↓↓↓

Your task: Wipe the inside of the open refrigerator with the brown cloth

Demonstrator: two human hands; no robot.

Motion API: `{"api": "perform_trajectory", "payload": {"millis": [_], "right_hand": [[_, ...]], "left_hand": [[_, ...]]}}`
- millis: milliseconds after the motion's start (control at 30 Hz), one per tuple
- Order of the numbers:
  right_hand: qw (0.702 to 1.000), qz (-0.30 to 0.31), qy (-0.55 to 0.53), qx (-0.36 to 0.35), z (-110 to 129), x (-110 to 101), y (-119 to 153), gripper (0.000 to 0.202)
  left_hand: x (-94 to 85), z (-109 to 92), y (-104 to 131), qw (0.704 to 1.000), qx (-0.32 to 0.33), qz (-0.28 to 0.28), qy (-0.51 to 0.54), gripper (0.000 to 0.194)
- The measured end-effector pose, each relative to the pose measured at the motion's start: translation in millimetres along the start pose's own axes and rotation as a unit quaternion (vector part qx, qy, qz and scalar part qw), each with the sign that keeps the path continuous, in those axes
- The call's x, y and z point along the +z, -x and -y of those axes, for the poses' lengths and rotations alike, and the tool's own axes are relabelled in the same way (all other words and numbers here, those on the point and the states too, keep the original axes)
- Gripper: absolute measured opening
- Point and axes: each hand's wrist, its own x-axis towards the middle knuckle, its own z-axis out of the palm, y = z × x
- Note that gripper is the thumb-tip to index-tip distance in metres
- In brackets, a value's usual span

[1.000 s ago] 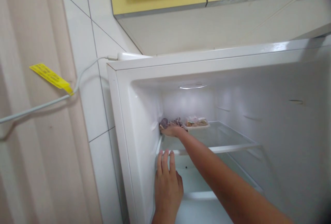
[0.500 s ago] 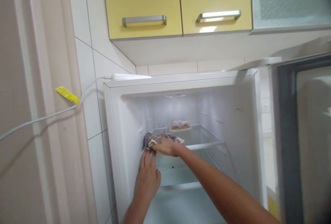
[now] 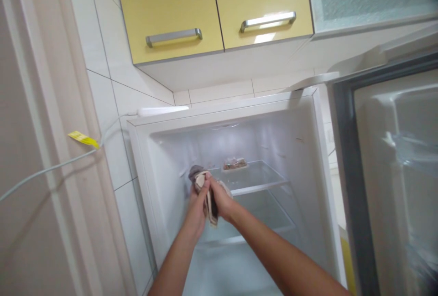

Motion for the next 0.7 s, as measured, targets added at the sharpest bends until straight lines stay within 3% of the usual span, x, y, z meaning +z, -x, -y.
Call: {"api": "perform_trajectory", "payload": {"millis": [67,133,200,300,367,433,467,500,533,567,600,633,667,700], "right_hand": [[0.995,0.079,-0.056,-0.008,6.7,-4.1,3.5,0.085],[0.994,0.092,-0.039,-0.042,11.3,-21.6,4.0,0.084],[0.993,-0.003,0.078,-0.088,11.2,-50.3,3.7,0.074],[0.956,-0.166,0.22,-0.099,0.2,-101.2,8.2,0.06],[0.937,-0.218,0.259,-0.091,-13.0,-130.2,16.0,0.057],[0.919,-0.251,0.293,-0.081,-28.9,-149.9,26.1,0.055],[0.904,-0.26,0.33,-0.077,-37.0,-156.2,31.1,0.054],[0.885,-0.262,0.378,-0.075,-44.7,-160.3,35.7,0.052],[0.862,-0.258,0.429,-0.076,-51.8,-162.7,39.7,0.049],[0.839,-0.25,0.477,-0.079,-57.8,-164.0,42.8,0.046],[0.818,-0.242,0.515,-0.083,-62.7,-164.6,45.0,0.043],[0.806,-0.235,0.537,-0.087,-66.2,-164.7,46.5,0.04],[0.803,-0.232,0.541,-0.09,-68.6,-164.8,47.3,0.038],[0.805,-0.232,0.539,-0.091,-69.9,-164.8,47.7,0.038]], "left_hand": [[13.3,-6.7,-10.0,0.998,0.009,-0.059,0.014,0.033],[18.3,-10.9,-22.6,0.992,0.019,-0.123,-0.009,0.018],[18.8,-16.4,-34.4,0.985,0.05,-0.16,-0.05,0.017],[19.8,-35.2,-44.4,0.962,0.15,-0.18,-0.137,0.03],[22.5,-54.3,-45.7,0.936,0.232,-0.156,-0.215,0.036],[25.0,-72.8,-46.0,0.906,0.292,-0.091,-0.293,0.038],[25.3,-79.6,-47.0,0.874,0.325,-0.044,-0.36,0.038],[24.4,-83.8,-49.1,0.819,0.359,0.003,-0.447,0.037],[22.1,-85.0,-52.3,0.737,0.388,0.045,-0.551,0.036],[18.1,-83.2,-56.5,0.637,0.403,0.075,-0.653,0.037],[12.4,-78.9,-61.3,0.537,0.404,0.092,-0.735,0.039],[5.2,-72.7,-66.3,0.458,0.393,0.094,-0.792,0.041],[-3.1,-65.4,-71.0,0.427,0.378,0.09,-0.816,0.041],[-12.1,-57.8,-75.1,0.416,0.367,0.086,-0.828,0.042]]}}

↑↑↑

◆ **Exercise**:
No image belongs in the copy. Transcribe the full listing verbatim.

◆ **Exercise answer**:
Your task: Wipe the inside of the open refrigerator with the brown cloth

Demonstrator: two human hands; no robot.

Motion API: `{"api": "perform_trajectory", "payload": {"millis": [_], "right_hand": [[_, ...]], "left_hand": [[_, ...]]}}`
- millis: milliseconds after the motion's start (control at 30 Hz), one per tuple
- Order of the numbers:
  right_hand: qw (0.702 to 1.000), qz (-0.30 to 0.31), qy (-0.55 to 0.53), qx (-0.36 to 0.35), z (-110 to 129), x (-110 to 101), y (-119 to 153), gripper (0.000 to 0.202)
  left_hand: x (-94 to 85), z (-109 to 92), y (-104 to 131), qw (0.704 to 1.000), qx (-0.32 to 0.33), qz (-0.28 to 0.28), qy (-0.51 to 0.54), gripper (0.000 to 0.194)
- The measured end-effector pose, each relative to the pose measured at the motion's start: translation in millimetres along the start pose's own axes and rotation as a unit quaternion (vector part qx, qy, qz and scalar part qw), each with the sign that keeps the path continuous, in those axes
- The call's x, y and z point along the +z, -x and -y of those axes, for the poses' lengths and rotations alike, and the tool's own axes are relabelled in the same way (all other words and numbers here, those on the point and the states too, keep the original axes)
- Gripper: absolute measured opening
- Point and axes: each hand's wrist, its own x-axis towards the middle knuckle, its own z-axis out of the palm, y = z × x
- Note that gripper is the thumb-tip to index-tip distance in metres
- In brackets, a value's usual span

[1.000 s ago] 
[0.500 s ago] 
[now] 

Motion for the next 0.7 s, as measured, targets added at the sharpest bends until straight lines stay within 3% of the usual span, x, y, z meaning +z, -x, -y.
Call: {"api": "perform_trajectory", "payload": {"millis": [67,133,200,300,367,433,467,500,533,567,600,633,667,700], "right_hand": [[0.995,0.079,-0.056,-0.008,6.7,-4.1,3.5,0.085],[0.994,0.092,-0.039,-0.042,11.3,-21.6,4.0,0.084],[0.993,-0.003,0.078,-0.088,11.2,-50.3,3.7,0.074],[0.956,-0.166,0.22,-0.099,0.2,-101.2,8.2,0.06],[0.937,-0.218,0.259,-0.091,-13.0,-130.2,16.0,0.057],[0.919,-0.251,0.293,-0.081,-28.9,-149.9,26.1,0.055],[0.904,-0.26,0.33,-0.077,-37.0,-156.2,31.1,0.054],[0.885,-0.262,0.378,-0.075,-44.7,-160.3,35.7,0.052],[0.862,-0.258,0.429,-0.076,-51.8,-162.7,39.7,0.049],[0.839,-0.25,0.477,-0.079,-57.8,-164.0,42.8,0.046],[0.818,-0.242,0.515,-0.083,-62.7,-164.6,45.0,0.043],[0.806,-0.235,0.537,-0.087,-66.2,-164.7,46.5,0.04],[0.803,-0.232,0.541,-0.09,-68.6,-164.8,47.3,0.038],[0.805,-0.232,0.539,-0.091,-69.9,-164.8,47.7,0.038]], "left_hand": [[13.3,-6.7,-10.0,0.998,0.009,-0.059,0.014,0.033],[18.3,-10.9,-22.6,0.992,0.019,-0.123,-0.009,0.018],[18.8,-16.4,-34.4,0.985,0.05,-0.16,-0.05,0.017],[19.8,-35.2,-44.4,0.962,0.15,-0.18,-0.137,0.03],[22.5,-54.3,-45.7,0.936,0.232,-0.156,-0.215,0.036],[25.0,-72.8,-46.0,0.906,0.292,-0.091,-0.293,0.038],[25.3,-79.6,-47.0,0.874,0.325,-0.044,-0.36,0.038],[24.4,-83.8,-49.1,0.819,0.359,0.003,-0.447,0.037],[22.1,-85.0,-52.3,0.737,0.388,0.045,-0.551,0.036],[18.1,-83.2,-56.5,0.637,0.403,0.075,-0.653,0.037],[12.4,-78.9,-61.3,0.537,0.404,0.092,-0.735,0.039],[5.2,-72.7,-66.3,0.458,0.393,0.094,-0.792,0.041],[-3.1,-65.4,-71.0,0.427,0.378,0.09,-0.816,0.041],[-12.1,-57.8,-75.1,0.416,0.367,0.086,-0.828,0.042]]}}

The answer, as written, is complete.